Each line from the one containing "Question. Provide the position of the left gripper left" through the final line below must be reproduced exactly, and no others.

[[ Supplied records, beginning ]]

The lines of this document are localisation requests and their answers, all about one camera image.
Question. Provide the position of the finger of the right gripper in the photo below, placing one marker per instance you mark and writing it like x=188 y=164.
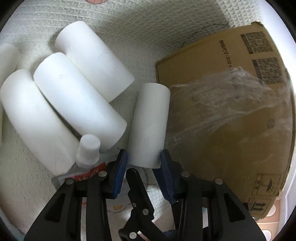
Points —
x=142 y=213

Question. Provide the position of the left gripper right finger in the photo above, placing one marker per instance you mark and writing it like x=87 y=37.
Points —
x=204 y=210

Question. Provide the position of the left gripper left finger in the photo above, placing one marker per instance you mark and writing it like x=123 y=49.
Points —
x=60 y=219

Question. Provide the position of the white red spout pouch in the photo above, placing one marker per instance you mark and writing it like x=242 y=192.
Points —
x=88 y=161

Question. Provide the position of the white paper roll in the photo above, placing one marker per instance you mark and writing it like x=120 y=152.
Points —
x=149 y=125
x=37 y=124
x=93 y=58
x=10 y=56
x=77 y=101

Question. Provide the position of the brown cardboard box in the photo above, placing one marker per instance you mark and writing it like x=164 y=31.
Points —
x=232 y=114

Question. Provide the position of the pink cartoon patterned cloth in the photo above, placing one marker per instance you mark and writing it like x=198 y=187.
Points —
x=138 y=32

[[ Supplied records, end ]]

### Exercise solution
Question. Provide the position of the left gripper left finger in the photo above, placing one marker per instance you mark and writing it like x=123 y=49.
Points —
x=60 y=219

Question. Provide the position of the white red spout pouch in the photo above, placing one marker per instance you mark and writing it like x=242 y=192.
Points —
x=88 y=161

Question. Provide the position of the white paper roll in the photo above, placing one marker per instance you mark and writing it like x=120 y=152.
Points —
x=149 y=125
x=37 y=124
x=93 y=58
x=10 y=56
x=77 y=101

Question. Provide the position of the brown cardboard box in the photo above, placing one marker per instance you mark and writing it like x=164 y=31.
Points —
x=232 y=114

Question. Provide the position of the pink cartoon patterned cloth in the photo above, placing one marker per instance you mark and writing it like x=198 y=187.
Points —
x=138 y=32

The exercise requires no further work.